FIG. 3 is an exemplary graph illustrating the change in temperature, the change in strength, and the change in elongation of an exemplary super high tensile strength steel sheet according to the exemplary embodiment of the present invention during an exemplary warm forming process at a temperature range of 200° C. to 600° C. according to the exemplary embodiment of the present invention. Particularly, the temperature may be maintained less than the A₁ transformation temperature of the applied steel sheet. As shown in FIG. 3, when the temperature of the steel sheet increases, the strength may be gradually reduced to a predetermined level and the elongation may be improved in inverse proportion thereto.

However, when the heated steel sheet is conveyed and mounted in the mold, the temperature of the steel sheet may be substantially reduced. Since the additional heating apparatus is not mounted in the mold and thus the temperature of the mold is in a less state than that of the heated mold, when the heated steel sheet contacts the mold, the temperature may be sharply reduced. Further, to the contrary, the reduced strength may be increased again and thus the predetermined level may be maintained, and the elongation may be substantially reduced and then the predetermined level may be maintained.

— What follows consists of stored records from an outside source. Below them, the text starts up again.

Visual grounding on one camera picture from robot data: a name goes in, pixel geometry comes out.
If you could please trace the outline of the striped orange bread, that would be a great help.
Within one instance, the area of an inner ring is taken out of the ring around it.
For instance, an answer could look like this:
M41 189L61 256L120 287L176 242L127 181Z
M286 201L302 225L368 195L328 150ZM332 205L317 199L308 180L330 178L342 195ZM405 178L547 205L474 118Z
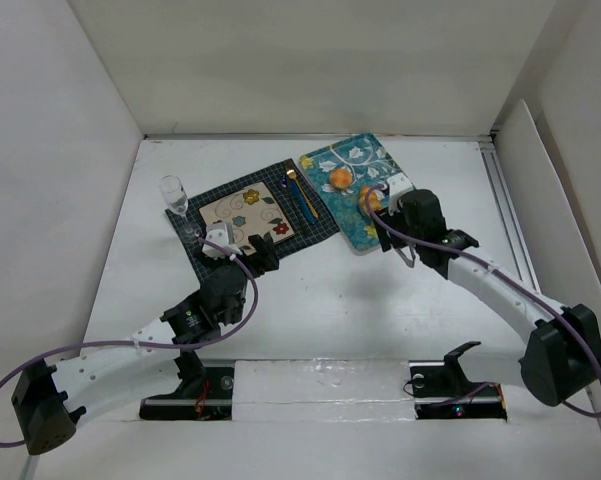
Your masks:
M363 185L358 195L358 208L360 212L366 216L369 215L368 206L371 206L371 210L374 212L381 211L383 205L381 199L378 197L378 192L373 191L369 193L371 187L369 185Z

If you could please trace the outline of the metal tongs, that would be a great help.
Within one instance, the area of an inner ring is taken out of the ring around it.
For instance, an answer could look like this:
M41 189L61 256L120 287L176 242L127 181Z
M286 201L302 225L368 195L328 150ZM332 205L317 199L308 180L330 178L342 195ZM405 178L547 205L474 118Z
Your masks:
M375 229L376 236L380 242L381 250L383 252L393 251L398 255L400 260L408 267L413 268L415 266L415 250L413 245L409 245L399 238L393 236L384 227L382 227L377 219L380 219L384 224L396 229L398 220L396 215L390 215L386 207L378 212L371 210L371 206L368 206L369 221Z

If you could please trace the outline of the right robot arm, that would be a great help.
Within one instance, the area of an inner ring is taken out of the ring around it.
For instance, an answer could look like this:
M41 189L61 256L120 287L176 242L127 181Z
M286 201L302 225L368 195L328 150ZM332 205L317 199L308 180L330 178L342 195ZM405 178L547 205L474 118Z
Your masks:
M519 381L540 403L568 406L593 382L601 387L601 335L595 313L583 304L567 307L512 278L479 242L450 229L438 197L427 189L403 192L390 208L369 188L360 201L374 223L383 250L403 247L444 279L474 295L521 338ZM601 418L601 408L589 412Z

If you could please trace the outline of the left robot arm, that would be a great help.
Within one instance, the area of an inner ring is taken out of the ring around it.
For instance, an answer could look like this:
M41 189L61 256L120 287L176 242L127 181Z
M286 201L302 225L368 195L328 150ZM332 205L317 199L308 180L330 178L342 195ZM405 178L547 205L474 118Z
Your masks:
M197 352L237 333L257 304L246 300L256 278L279 267L270 234L252 235L250 246L225 243L222 232L201 239L220 263L200 288L130 337L100 341L83 355L54 365L45 359L23 367L12 405L31 455L45 454L71 439L88 421L142 397L194 398L206 388Z

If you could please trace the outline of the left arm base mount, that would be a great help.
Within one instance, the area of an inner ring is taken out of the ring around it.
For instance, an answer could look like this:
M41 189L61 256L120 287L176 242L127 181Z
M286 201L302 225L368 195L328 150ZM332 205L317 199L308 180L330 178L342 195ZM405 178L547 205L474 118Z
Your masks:
M232 419L234 363L205 365L204 377L169 394L143 399L139 417L147 421L228 421Z

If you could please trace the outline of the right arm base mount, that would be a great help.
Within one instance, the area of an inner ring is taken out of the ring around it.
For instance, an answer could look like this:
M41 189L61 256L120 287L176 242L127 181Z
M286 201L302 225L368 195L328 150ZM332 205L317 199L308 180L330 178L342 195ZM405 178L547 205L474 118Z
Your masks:
M417 420L507 420L501 386L470 381L459 359L480 345L469 341L446 353L442 360L410 360L403 392L414 400Z

The elongation may be substantially reduced and then maintained at the predetermined level at the time of the press process due to the temperature of the steel sheet that may be sharply reduced and then maintained at the predetermined level. As such, the elongation may be reduced and thus the pressed steel sheet may not be easily deformed and the shape of the steel sheet may be maintained.

Moreover, when the pressed steel sheet is immediately extracted without additional process and then cooled by air, the temperature of the steel sheet may be reduced to the room temperature over time, and to the contrary, the strength may be further increased and the elongation may be reduced, and thus the further forming may not be performed.

As described above, according to various exemplary methods for warm forming of a super high tensile strength steel sheet, improved strength of the steel sheet may be obtained simultaneously with improved formability when forming the parts having a complicated shape thereby improving the productivity.

The present invention may provide various advantages as follows.

First, the present invention may improve the productivity since phase change may not occur and additional cooling process may not be required.

Second, the present invention may perform the heating at the A₁ transformation temperature or less to minimize the waste of heating time and energy.

Third, the present invention may improve strength while manufacturing the parts having a complicated shape.

Fourth, the present invention may manufacture the super high tensile strength steel sheet having substantially improved dimensional stability and thermal structural stability.

Fifth, the present invention may maintain the processing hardening effect applied to the steel sheet.

The present invention is described in detail with reference to the exemplary embodiments but the scope of the present invention is not limited to the specific exemplary embodiment but needs to be construed by the accompanying claims. Further, it will be to be understood that the present invention may be variously modified and changed by those skilled in the art without departing from the scope of the present invention.

Claims

1. A method for warm forming of a super high tensile strength steel sheet, comprising:

heating a steel sheet having a single-phase structure at A1 transformation temperature or less;

pressing, in a mold, the heated steel sheet to be formed in a predetermined shape; and

extracting and cooling the pressed steel sheet.

2. The method of claim 1, wherein the steel sheet has a single-phase martensite structure or a single-phase ferrite structure.

3. The method of claim 2, wherein the steel sheet having the single-phase ferrite structure has improved strength by precipitation hardening.

4. The method of claim 1, wherein a temperature of the mold used in the pressing is controlled by heat transferred from the heated steel sheet without additional heating and cooling.

5. A super high tensile strength steel sheet manufactured by a method of claim 1.

6. A vehicle part comprising a super high tensile strength steel sheet of claim 5.